Check the stimulation and animal every 30 to 60 minutes. Following the desired CCA period turn off the CCA unit via infrared light exposure. Rats subjected to seven days of CCA for six hours per day display enhanced mitochondrial biogenesis in the stimulated muscle as compared to the unstimulated contralateral hind limb.
This increase in mitochondrial biogenesis is indicated by increased protein expression of PGC-1 alpha. Examination of permeabilized muscle fibers to measure mitochondrial respiratory capacity reveals that CCA resulted in an increase in the maximal respiratory capacity of muscle relative to control muscle. Both subsarcolemmal and intermyofibrillar mitochondrial populations increased following seven days of CCA compared to control unstimulated muscle.
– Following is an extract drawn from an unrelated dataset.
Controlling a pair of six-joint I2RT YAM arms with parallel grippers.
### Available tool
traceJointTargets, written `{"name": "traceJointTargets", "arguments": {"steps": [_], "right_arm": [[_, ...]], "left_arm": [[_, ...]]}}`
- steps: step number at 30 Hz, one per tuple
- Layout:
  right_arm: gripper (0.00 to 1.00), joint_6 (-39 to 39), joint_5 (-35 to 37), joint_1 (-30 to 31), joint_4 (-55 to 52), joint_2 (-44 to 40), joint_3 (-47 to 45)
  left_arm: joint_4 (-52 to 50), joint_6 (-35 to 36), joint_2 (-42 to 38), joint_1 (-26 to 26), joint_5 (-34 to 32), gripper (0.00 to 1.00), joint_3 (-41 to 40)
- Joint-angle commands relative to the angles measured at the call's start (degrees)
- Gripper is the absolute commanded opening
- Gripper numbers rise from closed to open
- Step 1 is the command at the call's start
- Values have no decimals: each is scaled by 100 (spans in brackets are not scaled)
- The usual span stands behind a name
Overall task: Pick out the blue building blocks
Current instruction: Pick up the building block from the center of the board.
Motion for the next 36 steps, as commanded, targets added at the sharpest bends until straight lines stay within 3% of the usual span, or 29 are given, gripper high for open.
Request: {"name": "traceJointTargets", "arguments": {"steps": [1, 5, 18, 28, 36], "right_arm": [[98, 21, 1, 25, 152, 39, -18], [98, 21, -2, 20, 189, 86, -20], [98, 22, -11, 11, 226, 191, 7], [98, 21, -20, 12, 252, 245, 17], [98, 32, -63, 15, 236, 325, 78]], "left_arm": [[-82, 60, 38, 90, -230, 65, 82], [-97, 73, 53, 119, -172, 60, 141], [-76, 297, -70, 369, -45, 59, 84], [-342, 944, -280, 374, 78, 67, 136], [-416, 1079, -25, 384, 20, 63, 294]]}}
Adaptations to the autophagy and lysosomal systems can also be brought about by CCA. An increase in the protein abundance of Transcription factor EB the principal regulator of lysosomal biogenesis is observed after CCA at all time points. Following this procedure other methods like general subcutaneous or intraperitoneal injections can be performed in order to answer additional questions such as estimation of autophagy flux with colchicine treatment.
After watching this video you should have a good understanding of how to apply the current chronic contractile activity model in order to examine muscle phenotypic changes following endurance training.